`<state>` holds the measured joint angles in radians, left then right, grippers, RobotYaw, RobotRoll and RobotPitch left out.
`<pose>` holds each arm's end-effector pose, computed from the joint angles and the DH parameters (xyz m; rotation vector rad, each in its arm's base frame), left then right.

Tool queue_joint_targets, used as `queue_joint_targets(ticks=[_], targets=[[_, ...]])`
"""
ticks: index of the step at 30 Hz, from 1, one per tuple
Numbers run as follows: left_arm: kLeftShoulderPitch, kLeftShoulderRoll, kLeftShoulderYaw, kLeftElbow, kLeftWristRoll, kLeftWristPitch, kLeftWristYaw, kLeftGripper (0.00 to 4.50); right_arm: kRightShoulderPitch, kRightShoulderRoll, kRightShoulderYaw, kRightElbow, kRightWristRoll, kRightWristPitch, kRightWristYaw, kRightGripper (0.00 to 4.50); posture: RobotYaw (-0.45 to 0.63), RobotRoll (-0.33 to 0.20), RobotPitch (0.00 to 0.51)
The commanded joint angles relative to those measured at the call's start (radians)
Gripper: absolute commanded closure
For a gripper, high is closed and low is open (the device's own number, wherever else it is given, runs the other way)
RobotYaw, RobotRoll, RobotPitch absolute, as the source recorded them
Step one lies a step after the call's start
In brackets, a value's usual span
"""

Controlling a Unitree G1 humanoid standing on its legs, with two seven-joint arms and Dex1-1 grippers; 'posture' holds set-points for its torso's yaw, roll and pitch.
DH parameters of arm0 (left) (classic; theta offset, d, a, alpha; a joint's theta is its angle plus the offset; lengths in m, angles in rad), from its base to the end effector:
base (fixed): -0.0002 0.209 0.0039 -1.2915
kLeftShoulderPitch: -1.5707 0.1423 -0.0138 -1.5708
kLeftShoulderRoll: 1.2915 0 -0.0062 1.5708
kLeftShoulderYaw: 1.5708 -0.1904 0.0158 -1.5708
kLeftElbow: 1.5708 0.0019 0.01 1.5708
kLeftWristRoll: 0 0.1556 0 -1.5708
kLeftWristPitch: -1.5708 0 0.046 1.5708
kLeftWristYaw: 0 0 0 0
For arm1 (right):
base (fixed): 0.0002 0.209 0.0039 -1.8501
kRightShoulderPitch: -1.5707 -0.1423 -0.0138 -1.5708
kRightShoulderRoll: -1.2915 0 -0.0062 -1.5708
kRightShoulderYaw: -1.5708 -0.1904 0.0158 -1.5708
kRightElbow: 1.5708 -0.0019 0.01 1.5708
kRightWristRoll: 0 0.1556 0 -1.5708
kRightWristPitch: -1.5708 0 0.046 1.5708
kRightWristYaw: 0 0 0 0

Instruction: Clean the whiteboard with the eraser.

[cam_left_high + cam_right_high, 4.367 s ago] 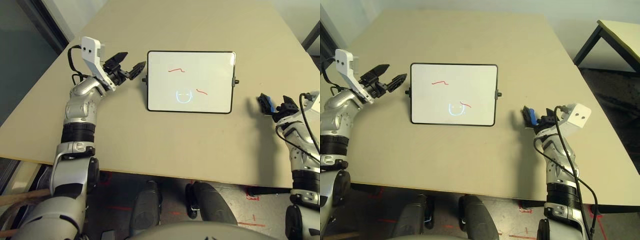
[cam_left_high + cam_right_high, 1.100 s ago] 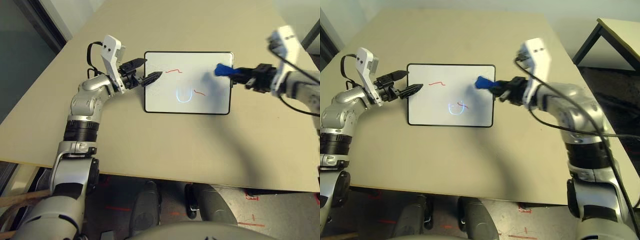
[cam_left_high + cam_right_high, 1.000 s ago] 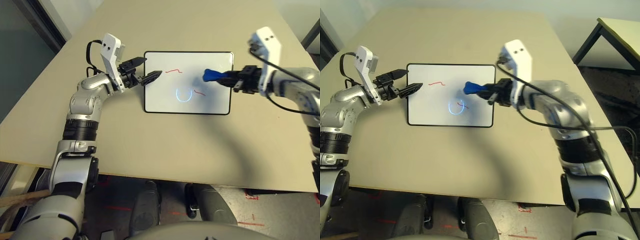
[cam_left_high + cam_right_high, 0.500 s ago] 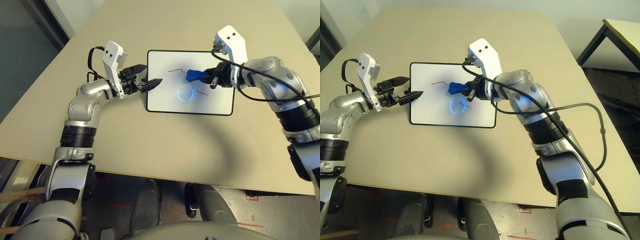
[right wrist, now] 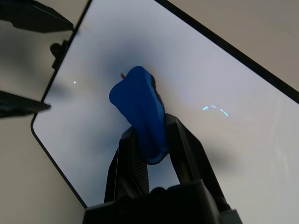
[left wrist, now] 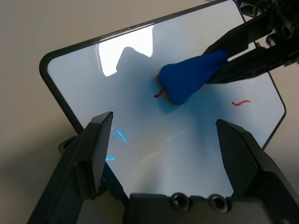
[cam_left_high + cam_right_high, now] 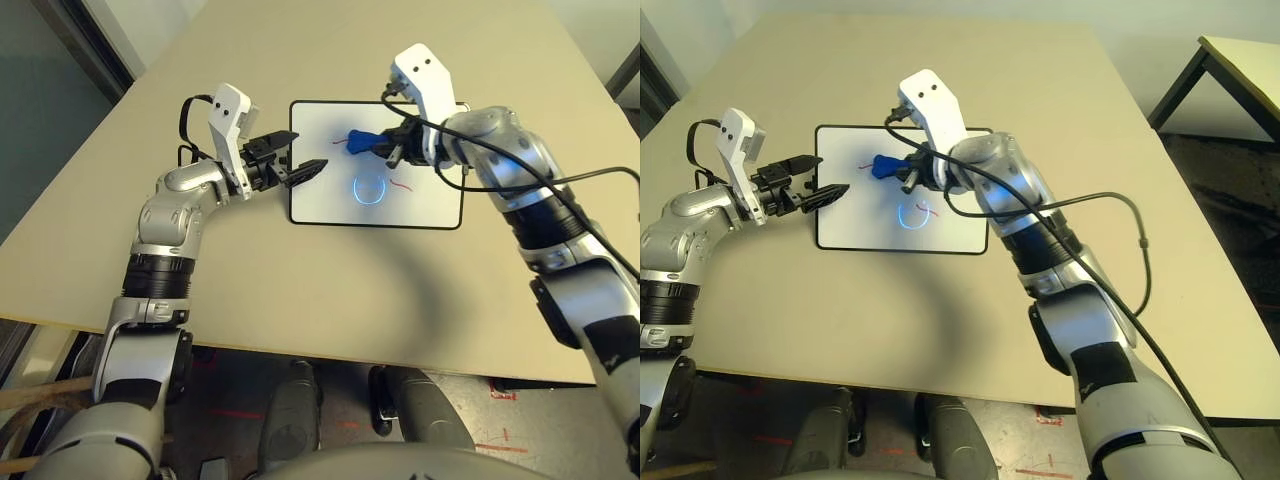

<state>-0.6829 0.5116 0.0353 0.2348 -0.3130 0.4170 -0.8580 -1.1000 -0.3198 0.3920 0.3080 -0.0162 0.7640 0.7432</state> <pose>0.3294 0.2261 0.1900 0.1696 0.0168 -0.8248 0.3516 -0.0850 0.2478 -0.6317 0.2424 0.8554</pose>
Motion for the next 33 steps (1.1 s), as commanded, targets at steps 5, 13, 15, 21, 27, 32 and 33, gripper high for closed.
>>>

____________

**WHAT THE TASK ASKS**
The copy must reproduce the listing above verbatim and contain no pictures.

**EXERCISE RESPONSE**
`<state>` holds the measured joint angles in radians, left then right, grippers, RobotYaw, RobotRoll and RobotPitch left out.
`<pose>` holds each arm's end-effector pose, computed from the joint angles and the DH parameters (xyz m; rotation vector rad, each in its arm's base frame), left then right.

Tool queue_joint_targets, used as `queue_joint_targets(ticks=[_], targets=[[_, ...]])`
"""
ticks: index of the step at 30 Hz, from 1, one per tuple
Numbers run as follows: left_arm: kLeftShoulderPitch, kLeftShoulderRoll, kLeftShoulderYaw, kLeftElbow, kLeftWristRoll, kLeftWristPitch, kLeftWristYaw, kLeftGripper (0.00 to 4.50); right_arm: kRightShoulderPitch, kRightShoulderRoll, kRightShoulderYaw, kRightElbow, kRightWristRoll, kRightWristPitch, kRightWristYaw, kRightGripper (0.00 to 4.50); posture: RobotYaw (-0.45 to 0.63), RobotRoll (-0.33 to 0.20), RobotPitch (0.00 to 0.51)
The commanded joint angles relative to those measured at the call's start (radians)
Gripper: absolute commanded closure
For a gripper, high is closed and low is open (the device's own number, wherever else it is given, runs the other way)
RobotYaw, RobotRoll, RobotPitch absolute, as the source recorded them
Step one lies a step after the call's start
In brackets, a value's usual span
"""

Controlling a Unitree G1 humanoid standing on its legs, with two seven-joint arms and Dex1-1 grippers; 'posture' holds set-points for its torso's yaw, roll and pitch.
DH parameters of arm0 (left) (classic; theta offset, d, a, alpha; a joint's theta is its angle plus the offset; lengths in m, angles in rad), from its base to the end effector:
base (fixed): -0.0002 0.209 0.0039 -1.2915
kLeftShoulderPitch: -1.5707 0.1423 -0.0138 -1.5708
kLeftShoulderRoll: 1.2915 0 -0.0062 1.5708
kLeftShoulderYaw: 1.5708 -0.1904 0.0158 -1.5708
kLeftElbow: 1.5708 0.0019 0.01 1.5708
kLeftWristRoll: 0 0.1556 0 -1.5708
kLeftWristPitch: -1.5708 0 0.046 1.5708
kLeftWristYaw: 0 0 0 0
For arm1 (right):
base (fixed): 0.0002 0.209 0.0039 -1.8501
kRightShoulderPitch: -1.5707 -0.1423 -0.0138 -1.5708
kRightShoulderRoll: -1.2915 0 -0.0062 -1.5708
kRightShoulderYaw: -1.5708 -0.1904 0.0158 -1.5708
kRightElbow: 1.5708 -0.0019 0.01 1.5708
kRightWristRoll: 0 0.1556 0 -1.5708
kRightWristPitch: -1.5708 0 0.046 1.5708
kRightWristYaw: 0 0 0 0

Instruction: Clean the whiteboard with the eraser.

[cam_left_high + cam_right_high, 4.367 s ago] 
[cam_left_high + cam_right_high, 1.100 s ago] 
[cam_left_high + cam_right_high, 1.000 s ago] 
[cam_left_high + cam_right_high, 0.500 s ago] 
[right wrist, now] 
[left wrist, now] 
[cam_left_high + cam_right_high, now] 

<state>-0.6829 0.5116 0.0353 0.2348 -0.3130 0.4170 -0.8580 -1.1000 -0.3198 0.3920 0.3080 -0.0162 0.7640 0.7432</state> <pose>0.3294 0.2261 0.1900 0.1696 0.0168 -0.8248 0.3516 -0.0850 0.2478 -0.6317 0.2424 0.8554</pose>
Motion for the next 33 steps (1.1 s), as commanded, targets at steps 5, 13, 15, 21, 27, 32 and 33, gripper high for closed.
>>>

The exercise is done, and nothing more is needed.